Since only part of the material is needed, please repeat exactly the line that includes "Return the outline of the left" and every line after it, up to the last.

Content starts

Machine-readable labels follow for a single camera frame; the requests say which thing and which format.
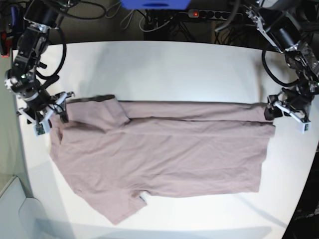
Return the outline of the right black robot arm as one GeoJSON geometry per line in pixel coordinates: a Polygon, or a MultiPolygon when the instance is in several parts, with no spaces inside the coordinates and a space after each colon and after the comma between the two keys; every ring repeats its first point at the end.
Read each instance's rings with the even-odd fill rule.
{"type": "Polygon", "coordinates": [[[72,93],[50,95],[47,88],[59,80],[58,74],[66,58],[67,47],[60,24],[68,10],[77,3],[76,0],[32,0],[23,16],[26,27],[16,43],[17,55],[5,73],[6,88],[26,103],[18,114],[25,116],[37,130],[49,129],[53,114],[58,115],[63,123],[68,122],[66,99],[72,93]],[[63,41],[62,57],[55,72],[44,76],[38,68],[47,67],[41,62],[41,56],[49,45],[51,30],[57,30],[63,41]]]}

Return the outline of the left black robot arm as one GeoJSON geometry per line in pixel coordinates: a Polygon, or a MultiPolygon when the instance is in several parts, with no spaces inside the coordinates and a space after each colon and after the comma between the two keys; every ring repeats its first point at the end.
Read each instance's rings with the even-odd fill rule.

Content ends

- Written response:
Return the outline of the left black robot arm as one GeoJSON geometry per line in pixel coordinates: a Polygon, or a MultiPolygon when the instance is in several parts, with no spaces inside the coordinates and a space after each colon and after the comma between the two keys; every ring repeats its first point at the end.
Read each instance's rings with the even-odd fill rule.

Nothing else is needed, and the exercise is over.